### Problem description
Leave every picture out, and write out the remaining entries exactly.
(Supplied information begins)
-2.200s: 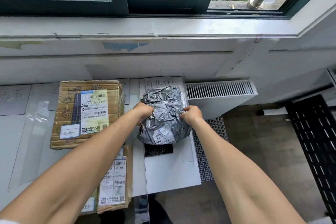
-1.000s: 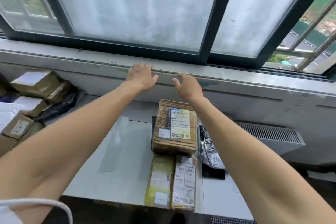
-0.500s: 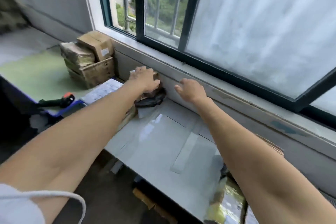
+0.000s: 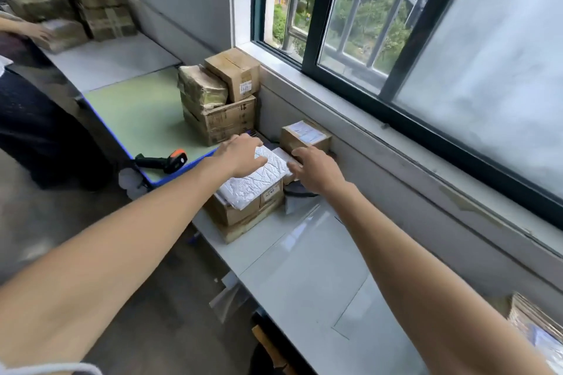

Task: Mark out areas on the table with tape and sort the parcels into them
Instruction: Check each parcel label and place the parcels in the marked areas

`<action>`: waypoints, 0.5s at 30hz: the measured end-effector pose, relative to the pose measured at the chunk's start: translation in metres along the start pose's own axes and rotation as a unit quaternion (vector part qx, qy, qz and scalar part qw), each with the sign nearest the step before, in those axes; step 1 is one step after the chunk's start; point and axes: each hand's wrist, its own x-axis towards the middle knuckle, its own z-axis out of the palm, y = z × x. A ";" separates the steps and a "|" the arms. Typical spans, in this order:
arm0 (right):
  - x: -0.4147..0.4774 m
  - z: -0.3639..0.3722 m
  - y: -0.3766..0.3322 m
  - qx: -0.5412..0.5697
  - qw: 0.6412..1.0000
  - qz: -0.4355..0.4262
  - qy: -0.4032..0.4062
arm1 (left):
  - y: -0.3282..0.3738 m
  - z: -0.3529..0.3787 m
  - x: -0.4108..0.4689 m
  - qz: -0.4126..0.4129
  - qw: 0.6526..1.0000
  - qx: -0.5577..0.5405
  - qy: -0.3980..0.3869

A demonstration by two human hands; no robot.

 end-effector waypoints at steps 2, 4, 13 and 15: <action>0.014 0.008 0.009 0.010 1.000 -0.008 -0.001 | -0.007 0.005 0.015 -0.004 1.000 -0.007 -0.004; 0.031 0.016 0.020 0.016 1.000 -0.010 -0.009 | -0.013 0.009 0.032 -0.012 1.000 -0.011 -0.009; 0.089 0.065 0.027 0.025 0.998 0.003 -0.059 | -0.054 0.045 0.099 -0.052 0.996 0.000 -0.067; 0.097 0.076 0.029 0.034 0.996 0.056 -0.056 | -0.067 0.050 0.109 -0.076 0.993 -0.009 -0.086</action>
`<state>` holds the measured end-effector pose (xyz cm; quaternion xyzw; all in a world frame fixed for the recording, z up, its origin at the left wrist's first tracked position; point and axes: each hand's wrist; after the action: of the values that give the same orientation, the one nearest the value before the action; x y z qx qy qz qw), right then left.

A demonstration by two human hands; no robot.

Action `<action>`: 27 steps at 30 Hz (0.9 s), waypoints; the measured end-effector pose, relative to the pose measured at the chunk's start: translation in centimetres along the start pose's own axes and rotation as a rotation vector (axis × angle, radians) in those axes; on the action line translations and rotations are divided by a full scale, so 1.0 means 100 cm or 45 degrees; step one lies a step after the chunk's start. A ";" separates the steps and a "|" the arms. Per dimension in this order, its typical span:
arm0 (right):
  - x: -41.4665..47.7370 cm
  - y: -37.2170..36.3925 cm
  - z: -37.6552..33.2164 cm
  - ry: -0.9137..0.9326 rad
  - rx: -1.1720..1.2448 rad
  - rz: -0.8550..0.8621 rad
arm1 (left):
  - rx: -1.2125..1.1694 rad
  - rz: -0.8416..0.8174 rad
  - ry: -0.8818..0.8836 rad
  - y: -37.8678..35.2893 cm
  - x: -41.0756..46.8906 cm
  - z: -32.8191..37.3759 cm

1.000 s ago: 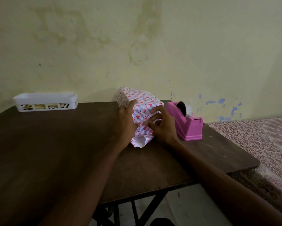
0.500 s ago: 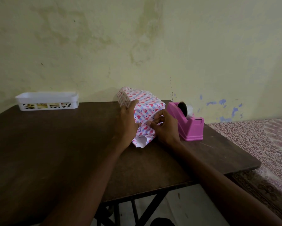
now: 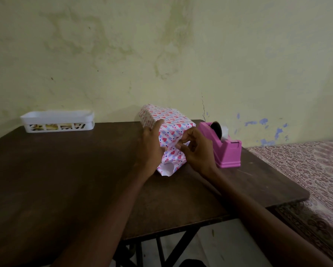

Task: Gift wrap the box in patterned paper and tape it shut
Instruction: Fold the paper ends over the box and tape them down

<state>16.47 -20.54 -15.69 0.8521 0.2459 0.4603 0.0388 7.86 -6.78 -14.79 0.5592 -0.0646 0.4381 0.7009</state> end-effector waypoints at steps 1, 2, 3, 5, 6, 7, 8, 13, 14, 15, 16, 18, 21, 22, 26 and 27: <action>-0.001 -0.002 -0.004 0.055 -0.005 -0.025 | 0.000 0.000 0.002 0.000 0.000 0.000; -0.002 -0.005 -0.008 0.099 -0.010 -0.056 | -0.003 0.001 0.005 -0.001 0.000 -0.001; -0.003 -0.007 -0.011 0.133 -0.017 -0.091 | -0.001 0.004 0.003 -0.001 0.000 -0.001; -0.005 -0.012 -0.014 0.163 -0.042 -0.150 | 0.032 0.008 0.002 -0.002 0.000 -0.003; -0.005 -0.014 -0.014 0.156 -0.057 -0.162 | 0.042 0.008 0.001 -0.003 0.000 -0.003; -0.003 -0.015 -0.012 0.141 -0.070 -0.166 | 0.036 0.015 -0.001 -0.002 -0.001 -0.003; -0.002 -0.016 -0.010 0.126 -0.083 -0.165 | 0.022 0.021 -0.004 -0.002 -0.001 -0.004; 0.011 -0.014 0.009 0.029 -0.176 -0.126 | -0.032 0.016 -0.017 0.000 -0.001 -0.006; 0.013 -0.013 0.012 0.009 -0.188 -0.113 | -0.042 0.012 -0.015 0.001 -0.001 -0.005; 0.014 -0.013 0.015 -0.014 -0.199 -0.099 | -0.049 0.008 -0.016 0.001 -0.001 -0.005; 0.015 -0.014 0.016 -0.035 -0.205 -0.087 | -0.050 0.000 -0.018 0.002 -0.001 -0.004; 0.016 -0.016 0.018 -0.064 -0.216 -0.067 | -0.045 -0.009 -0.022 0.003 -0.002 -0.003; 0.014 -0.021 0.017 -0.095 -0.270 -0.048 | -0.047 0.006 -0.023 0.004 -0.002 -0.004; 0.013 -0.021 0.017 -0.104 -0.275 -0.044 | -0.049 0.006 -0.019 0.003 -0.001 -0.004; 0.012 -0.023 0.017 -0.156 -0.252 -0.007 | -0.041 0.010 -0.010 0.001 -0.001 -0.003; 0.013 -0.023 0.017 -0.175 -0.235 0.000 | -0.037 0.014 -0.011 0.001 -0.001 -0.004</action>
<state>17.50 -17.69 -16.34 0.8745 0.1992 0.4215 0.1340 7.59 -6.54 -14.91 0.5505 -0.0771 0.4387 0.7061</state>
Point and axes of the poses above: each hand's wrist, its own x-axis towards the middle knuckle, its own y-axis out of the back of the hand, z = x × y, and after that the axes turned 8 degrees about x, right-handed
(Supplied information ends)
### Answer to this exercise
-2.200s: 
-1.000s: 
-0.500s: 
+0.000s: 

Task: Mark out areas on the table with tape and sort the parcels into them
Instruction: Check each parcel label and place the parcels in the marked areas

`<action>`: waypoints, 0.5s at 30hz: the measured end-effector pose, relative to the pose measured at the chunk's start: translation in metres along the start pose's own axes and rotation as a unit quaternion (vector part qx, qy, qz and scalar part qw), each with the sign nearest the step before, in those axes; step 1 is one step after the chunk's start; point and axes: each hand's wrist, its own x-axis towards the middle knuckle, its own z-axis out of the palm, y = z × x. A ";" separates the steps and a "|" the arms. Typical spans, in this order:
arm0 (right):
  - x: -0.4147..0.4774 m
  - z: -0.3639..0.3722 m
  - y: -0.3766..0.3322 m
  - qx: -0.5412..0.5697
  - qw: 0.6412..1.0000
  - qz: -0.4355..0.4262
  - qy: -0.4032..0.4062
arm1 (left):
  - y: -0.3282..0.3738 m
  - z: -0.3529..0.3787 m
  - x: -0.4108..0.4689 m
  - qz: -0.4126..0.4129
  - qw: 0.6526..1.0000
  - qx: -0.5577..0.5405
  - qy: -0.3980..0.3869

A demonstration by two human hands; no robot.

 end-effector waypoints at steps 2, 4, 13 and 15: <action>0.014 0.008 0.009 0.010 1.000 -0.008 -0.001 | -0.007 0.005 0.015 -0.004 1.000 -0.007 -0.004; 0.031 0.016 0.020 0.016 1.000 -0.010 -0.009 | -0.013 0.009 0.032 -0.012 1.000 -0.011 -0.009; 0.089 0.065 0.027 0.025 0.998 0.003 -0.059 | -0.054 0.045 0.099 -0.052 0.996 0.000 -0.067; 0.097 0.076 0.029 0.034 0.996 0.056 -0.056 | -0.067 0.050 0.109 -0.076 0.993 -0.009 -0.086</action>
`<state>` holds the measured end-effector pose (xyz cm; quaternion xyzw; all in a world frame fixed for the recording, z up, its origin at the left wrist's first tracked position; point and axes: each hand's wrist; after the action: of the values that give the same orientation, the one nearest the value before the action; x y z qx qy qz qw), right then left.

A demonstration by two human hands; no robot.

Action `<action>`: 27 steps at 30 Hz (0.9 s), waypoints; the measured end-effector pose, relative to the pose measured at the chunk's start: translation in centimetres along the start pose's own axes and rotation as a rotation vector (axis × angle, radians) in those axes; on the action line translations and rotations are divided by a full scale, so 1.0 means 100 cm or 45 degrees; step one lies a step after the chunk's start. A ";" separates the steps and a "|" the arms. Per dimension in this order, its typical span:
arm0 (right):
  - x: -41.4665..47.7370 cm
  - y: -37.2170..36.3925 cm
  - z: -37.6552..33.2164 cm
  - ry: -0.9137..0.9326 rad
  - rx: -1.1720..1.2448 rad
  - rz: -0.8550..0.8621 rad
arm1 (left):
  - rx: -1.2125..1.1694 rad
  - rz: -0.8416..0.8174 rad
  - ry: -0.8818..0.8836 rad
  - y: -37.8678..35.2893 cm
  - x: -41.0756..46.8906 cm
  - z: -32.8191..37.3759 cm

1.000 s ago: 
0.500 s ago: 
now: 

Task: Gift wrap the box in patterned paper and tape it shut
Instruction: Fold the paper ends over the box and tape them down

<state>16.47 -20.54 -15.69 0.8521 0.2459 0.4603 0.0388 7.86 -6.78 -14.79 0.5592 -0.0646 0.4381 0.7009</state> end-effector waypoints at steps 1, 2, 3, 5, 6, 7, 8, 13, 14, 15, 16, 18, 21, 22, 26 and 27: <action>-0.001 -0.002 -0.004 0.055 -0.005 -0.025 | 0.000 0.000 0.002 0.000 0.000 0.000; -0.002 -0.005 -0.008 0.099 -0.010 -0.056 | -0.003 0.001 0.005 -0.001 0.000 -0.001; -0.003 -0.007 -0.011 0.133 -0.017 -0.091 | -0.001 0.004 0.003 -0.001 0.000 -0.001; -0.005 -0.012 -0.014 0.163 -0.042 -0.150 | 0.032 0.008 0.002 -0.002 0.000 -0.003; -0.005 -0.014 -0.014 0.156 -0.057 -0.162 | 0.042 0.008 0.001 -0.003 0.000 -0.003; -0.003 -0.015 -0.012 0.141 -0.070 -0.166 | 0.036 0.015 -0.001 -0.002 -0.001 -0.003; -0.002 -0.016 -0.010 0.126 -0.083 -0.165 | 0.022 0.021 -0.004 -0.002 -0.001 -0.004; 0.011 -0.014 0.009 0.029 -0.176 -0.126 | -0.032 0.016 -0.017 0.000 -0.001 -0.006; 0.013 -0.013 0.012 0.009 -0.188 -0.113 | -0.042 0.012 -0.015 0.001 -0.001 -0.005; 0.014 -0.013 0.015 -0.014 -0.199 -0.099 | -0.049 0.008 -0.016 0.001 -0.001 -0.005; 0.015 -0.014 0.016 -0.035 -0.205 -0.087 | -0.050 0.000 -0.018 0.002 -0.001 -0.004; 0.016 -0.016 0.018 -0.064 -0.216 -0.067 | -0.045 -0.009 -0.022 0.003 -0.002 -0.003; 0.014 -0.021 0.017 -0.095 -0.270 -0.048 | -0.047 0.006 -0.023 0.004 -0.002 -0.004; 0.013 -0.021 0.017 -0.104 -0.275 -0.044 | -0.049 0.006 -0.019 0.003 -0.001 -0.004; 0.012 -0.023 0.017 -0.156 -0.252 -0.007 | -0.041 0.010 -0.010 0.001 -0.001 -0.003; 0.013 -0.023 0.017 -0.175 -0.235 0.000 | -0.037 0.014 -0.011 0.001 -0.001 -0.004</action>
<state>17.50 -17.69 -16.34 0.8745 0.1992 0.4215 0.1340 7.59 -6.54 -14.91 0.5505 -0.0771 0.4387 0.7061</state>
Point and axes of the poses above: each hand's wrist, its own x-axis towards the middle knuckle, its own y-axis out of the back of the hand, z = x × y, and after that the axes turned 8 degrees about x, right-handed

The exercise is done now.